Diophantine equation involving prime numbers : $p^3 - q^5 = (p+q)^2$

$$p^3-q^5=(p+q)^2=p^2+2pq+q^2$$ So, $p^3-q^5\ge 0$, so $p^3\ge q^5$, so $p>q$. $$p^2(p-1)=p^3-p^2=q^5+2pq+q^2=q(q^4+2p+q)$$

Hence, $p^2$ divides $q^4+2p+q$ (as it can't divide q) and so $q$ divides (p-1).

So $p^2\le q^4+2p+q$, so $p\le q^2+1$. We can then verify easily that $q=2$ has no solution for $p$.

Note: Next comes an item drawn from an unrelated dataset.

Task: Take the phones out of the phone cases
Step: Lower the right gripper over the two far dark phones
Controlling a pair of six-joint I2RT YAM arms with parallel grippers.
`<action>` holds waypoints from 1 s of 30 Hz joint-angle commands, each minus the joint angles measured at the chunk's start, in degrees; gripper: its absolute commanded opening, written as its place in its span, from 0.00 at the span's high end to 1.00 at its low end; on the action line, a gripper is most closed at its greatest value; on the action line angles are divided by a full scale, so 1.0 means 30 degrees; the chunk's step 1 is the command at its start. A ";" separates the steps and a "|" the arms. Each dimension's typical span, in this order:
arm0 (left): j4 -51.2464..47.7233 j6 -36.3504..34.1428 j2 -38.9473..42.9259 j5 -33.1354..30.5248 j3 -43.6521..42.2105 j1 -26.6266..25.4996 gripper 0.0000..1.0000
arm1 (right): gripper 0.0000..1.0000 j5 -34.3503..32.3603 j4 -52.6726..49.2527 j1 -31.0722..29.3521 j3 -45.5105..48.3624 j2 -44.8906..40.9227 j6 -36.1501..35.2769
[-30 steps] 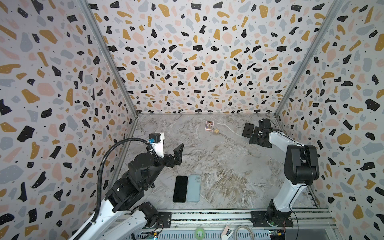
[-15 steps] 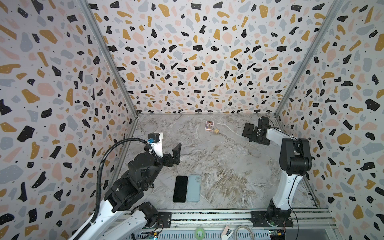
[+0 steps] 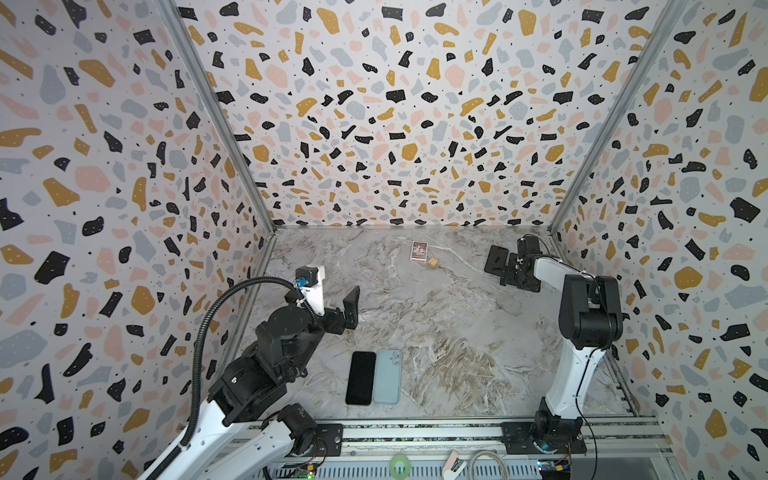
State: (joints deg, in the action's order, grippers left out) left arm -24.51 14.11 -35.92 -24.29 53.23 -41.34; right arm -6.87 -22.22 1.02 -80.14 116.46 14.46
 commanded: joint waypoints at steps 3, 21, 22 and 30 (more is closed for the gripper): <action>0.0150 -0.0396 0.0182 -0.0389 0.0332 0.0099 0.01 | 0.16 0.0005 -0.0182 0.0098 -0.0967 0.0419 -0.0040; 0.0422 -0.0576 0.0026 -0.0568 0.0129 0.0099 0.00 | 0.18 0.0270 -0.0614 0.0511 -0.3175 0.2439 0.0301; 0.0434 -0.0579 -0.0037 -0.0565 0.0127 0.0099 0.00 | 0.18 0.0248 -0.0690 0.0538 -0.3410 0.2633 0.0295; 0.0610 -0.0717 -0.0301 -0.0638 -0.0005 0.0099 0.00 | 0.18 0.0532 -0.1437 0.0926 -0.5603 0.4182 0.0376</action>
State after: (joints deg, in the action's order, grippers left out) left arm -25.30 12.95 -36.91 -25.04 53.23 -41.34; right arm -5.34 -22.83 3.36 -94.59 126.98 15.38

But $p$ is prime, and $q^2+1$ and $q^2$ are not so : $$q<p\le q^2-1$$

So let $p=aq+b$ with $1\le a< q$ and $1\le b<q$.

We have $$q^5=p^3-(p+q)^2=(b^3-b^2)+q.(\dots)$$ Hence $q$ divides $b^2(b-1)$, so $b=1$

Hence $p=aq+1$ with $1\le a< q$

We have $$q^5=p^3-(p+q)^2=q.(3a-2(a+1))+q^2.(\dots)$$

Hence, $q$ divides $a-2$, so $a=2$.

So $p=2q+1$

$$q^5=q^2.(8q+12-9)$$ $$0=q^3-8q-3=(q-3).(q^2+3q+1)$$

The only positive integer solution is $q=3$ and so $p=7$.

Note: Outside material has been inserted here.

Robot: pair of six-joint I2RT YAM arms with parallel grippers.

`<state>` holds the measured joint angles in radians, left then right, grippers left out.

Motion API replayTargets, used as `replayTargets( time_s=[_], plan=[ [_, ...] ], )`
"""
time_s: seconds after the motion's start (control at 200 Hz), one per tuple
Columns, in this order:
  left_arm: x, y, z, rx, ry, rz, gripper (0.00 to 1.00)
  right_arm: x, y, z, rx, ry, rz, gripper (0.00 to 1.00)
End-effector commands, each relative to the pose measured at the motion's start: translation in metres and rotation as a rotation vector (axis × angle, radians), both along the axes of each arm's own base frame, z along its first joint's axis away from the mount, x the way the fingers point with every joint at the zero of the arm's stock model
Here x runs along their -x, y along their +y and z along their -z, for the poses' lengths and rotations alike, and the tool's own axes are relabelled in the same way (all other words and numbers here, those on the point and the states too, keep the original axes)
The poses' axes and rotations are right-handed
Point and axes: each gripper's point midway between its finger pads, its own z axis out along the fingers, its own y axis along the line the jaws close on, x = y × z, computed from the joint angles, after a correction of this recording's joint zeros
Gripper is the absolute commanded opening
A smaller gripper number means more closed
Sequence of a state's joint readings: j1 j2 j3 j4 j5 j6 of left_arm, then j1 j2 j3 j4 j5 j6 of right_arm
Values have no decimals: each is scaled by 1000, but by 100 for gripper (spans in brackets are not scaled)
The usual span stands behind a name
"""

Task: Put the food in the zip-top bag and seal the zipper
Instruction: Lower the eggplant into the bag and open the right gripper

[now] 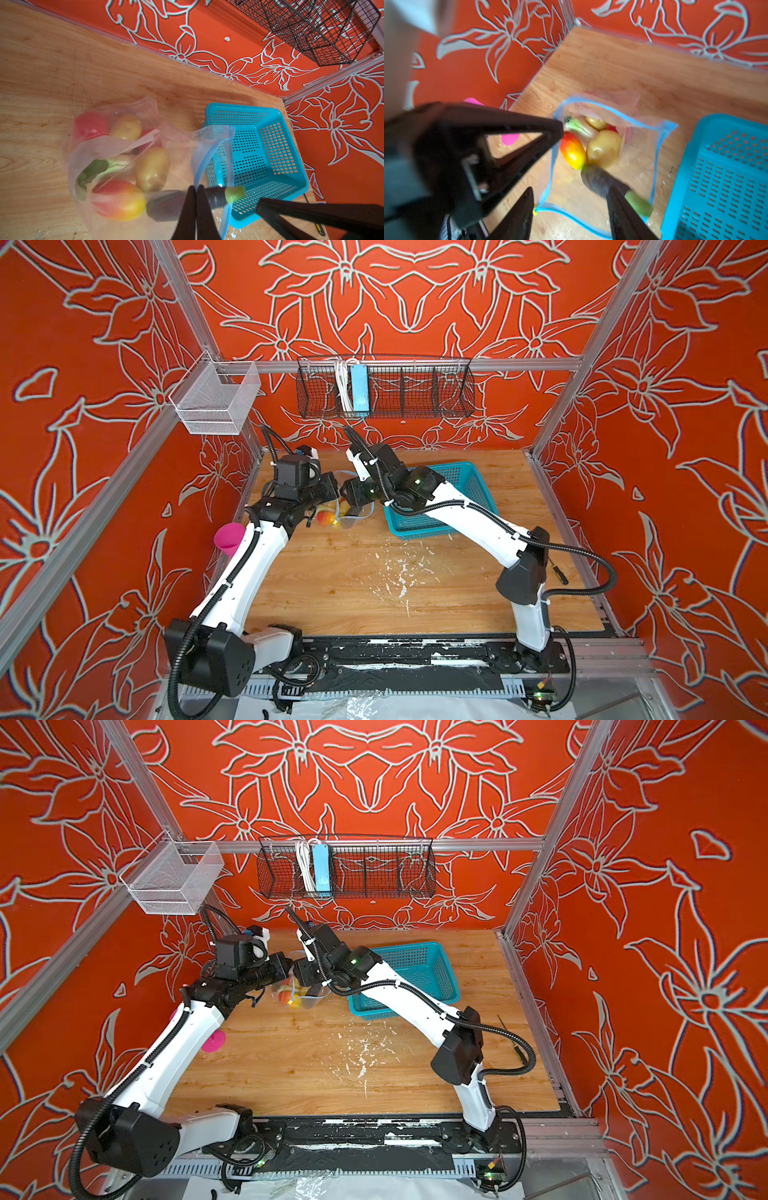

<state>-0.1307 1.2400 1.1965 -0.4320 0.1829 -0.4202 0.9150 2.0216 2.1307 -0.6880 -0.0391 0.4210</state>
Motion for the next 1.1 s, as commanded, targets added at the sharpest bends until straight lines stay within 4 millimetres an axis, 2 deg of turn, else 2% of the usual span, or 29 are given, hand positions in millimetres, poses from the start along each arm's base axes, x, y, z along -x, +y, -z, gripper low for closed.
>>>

At least one of $p,q$ is $3$. If not, then by little Fermat $p^2\equiv q^2\equiv 1,\, p^3\equiv p,\, q^5\equiv q\pmod{\! 3}$, so

$$p^3-q^5\equiv (p+q)^2\iff p-q\equiv 2+2pq$$

$$\iff pq+p-q+1\equiv 0\iff (p-1)(q+1)\equiv 1\pmod{\! 3}$$

For LHS to be non-zero, $p\equiv -1,\, q\equiv 1\pmod{\! 3}$, but still congruence doesn't hold.

$p^3>q^5$, so $p\neq 3$. Then $q=3$ and $p\ge 7$. $$p^3-p^2-6p-(3^5+9)=0,$$

so $p\mid 3^5+9\iff p\mid 3^3+1=28\iff p=7$; $\,(p,q)=(7,3)$ works.